PROBLEM TO WORK ON: Only a number is wanted: how many lines in these records contain the word "requests"?

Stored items

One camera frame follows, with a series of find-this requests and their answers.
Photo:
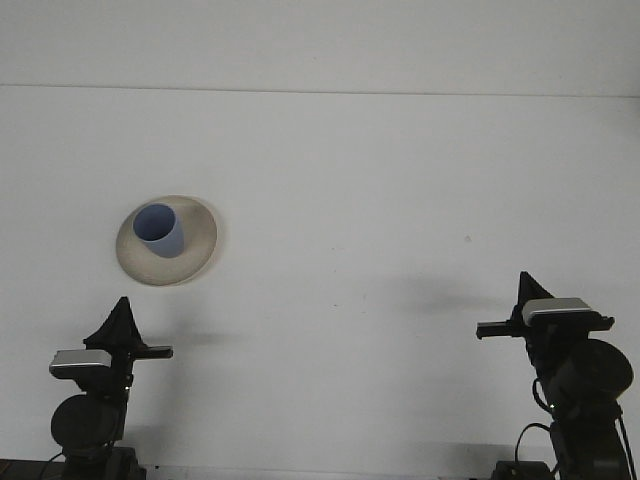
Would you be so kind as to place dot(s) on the pale grey camera box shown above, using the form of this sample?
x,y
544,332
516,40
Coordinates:
x,y
80,361
560,309

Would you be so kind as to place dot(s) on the pale blue cup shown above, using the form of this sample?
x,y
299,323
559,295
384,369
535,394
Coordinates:
x,y
167,242

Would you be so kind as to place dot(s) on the pale round plate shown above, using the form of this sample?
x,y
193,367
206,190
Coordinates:
x,y
165,272

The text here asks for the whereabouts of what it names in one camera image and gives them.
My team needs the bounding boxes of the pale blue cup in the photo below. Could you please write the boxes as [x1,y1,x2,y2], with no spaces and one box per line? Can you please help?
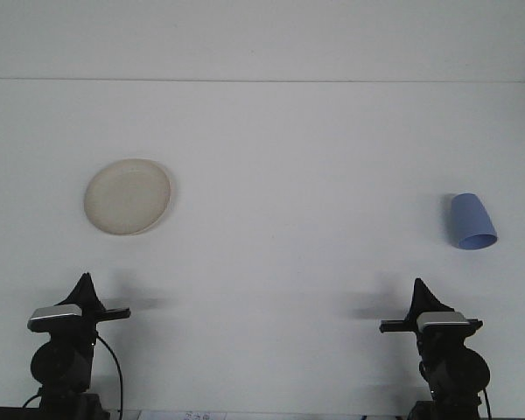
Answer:
[446,192,499,251]

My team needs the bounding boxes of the pale round plate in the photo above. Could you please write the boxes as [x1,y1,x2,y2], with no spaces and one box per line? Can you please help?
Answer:
[83,157,179,237]

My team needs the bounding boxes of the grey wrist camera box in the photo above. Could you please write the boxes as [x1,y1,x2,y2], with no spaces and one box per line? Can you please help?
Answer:
[27,304,82,333]
[416,311,472,332]

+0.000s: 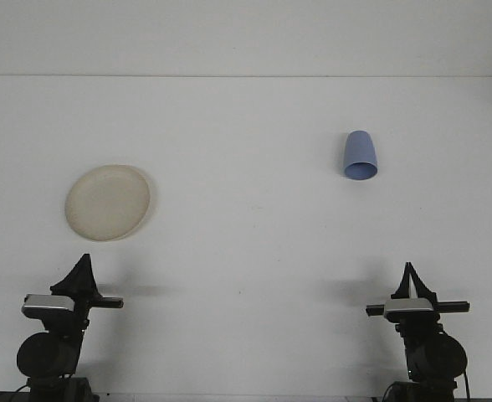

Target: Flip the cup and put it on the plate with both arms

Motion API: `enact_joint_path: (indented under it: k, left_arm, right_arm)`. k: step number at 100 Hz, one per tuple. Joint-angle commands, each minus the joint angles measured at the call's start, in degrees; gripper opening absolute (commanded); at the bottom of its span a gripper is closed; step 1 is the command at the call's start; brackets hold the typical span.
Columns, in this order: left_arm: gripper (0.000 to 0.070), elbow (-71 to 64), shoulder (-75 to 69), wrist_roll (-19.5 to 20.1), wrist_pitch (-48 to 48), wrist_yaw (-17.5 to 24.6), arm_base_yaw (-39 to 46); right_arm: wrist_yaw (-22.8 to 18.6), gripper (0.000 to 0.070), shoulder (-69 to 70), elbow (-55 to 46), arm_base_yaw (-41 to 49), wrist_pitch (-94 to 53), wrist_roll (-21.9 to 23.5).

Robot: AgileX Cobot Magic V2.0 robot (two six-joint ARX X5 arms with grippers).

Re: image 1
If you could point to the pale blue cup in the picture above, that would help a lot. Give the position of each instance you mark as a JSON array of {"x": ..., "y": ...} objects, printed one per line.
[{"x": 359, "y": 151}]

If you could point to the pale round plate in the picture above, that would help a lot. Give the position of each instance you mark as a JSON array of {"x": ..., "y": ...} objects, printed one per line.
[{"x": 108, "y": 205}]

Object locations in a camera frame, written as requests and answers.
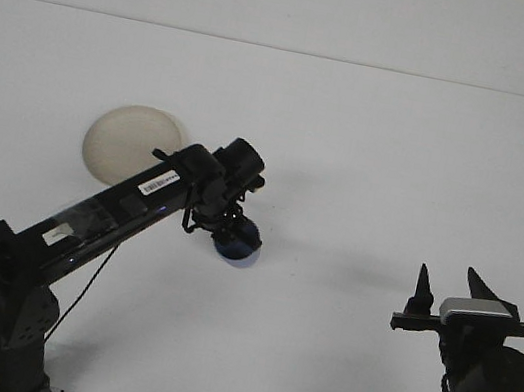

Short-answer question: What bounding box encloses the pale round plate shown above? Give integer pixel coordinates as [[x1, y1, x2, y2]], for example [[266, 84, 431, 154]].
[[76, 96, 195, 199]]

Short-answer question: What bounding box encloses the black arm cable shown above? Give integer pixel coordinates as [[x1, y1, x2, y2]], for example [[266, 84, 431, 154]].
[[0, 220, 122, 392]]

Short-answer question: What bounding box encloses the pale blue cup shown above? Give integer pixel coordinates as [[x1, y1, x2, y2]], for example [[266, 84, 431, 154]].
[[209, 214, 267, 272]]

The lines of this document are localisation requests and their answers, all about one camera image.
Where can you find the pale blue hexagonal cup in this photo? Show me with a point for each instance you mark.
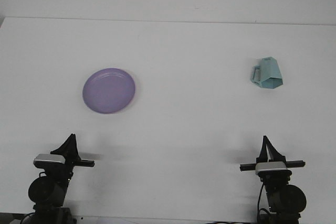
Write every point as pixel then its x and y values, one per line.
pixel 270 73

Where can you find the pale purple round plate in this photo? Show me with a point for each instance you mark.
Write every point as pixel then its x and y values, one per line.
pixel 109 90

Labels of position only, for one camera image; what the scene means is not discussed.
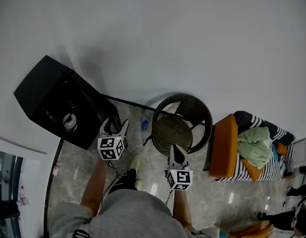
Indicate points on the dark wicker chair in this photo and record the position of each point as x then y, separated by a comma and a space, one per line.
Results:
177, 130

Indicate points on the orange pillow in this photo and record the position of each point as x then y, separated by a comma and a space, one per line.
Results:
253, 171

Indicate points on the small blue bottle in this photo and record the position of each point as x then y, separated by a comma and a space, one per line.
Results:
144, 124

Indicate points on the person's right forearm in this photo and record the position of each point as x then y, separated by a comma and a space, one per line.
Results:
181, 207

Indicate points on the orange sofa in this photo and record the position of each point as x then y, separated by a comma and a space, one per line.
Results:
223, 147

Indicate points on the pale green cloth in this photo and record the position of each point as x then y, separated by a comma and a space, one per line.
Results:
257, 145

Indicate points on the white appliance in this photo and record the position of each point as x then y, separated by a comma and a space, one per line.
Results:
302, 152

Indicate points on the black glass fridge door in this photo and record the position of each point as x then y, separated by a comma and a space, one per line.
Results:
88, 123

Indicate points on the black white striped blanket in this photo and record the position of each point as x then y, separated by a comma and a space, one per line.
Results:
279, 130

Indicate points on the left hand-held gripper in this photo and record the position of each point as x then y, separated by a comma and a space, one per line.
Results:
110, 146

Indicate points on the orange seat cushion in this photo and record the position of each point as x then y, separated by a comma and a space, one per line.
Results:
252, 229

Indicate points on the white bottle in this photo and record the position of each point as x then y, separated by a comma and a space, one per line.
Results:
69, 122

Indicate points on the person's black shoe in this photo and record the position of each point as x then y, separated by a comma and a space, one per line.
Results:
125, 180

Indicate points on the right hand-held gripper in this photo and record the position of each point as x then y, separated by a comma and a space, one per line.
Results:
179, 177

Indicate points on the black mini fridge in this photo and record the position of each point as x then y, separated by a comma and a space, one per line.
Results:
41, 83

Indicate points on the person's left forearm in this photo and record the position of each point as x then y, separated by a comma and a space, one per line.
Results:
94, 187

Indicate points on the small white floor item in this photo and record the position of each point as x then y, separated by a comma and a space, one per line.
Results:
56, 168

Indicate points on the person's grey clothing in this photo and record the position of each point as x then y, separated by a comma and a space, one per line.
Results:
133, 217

WRITTEN RESPONSE: 3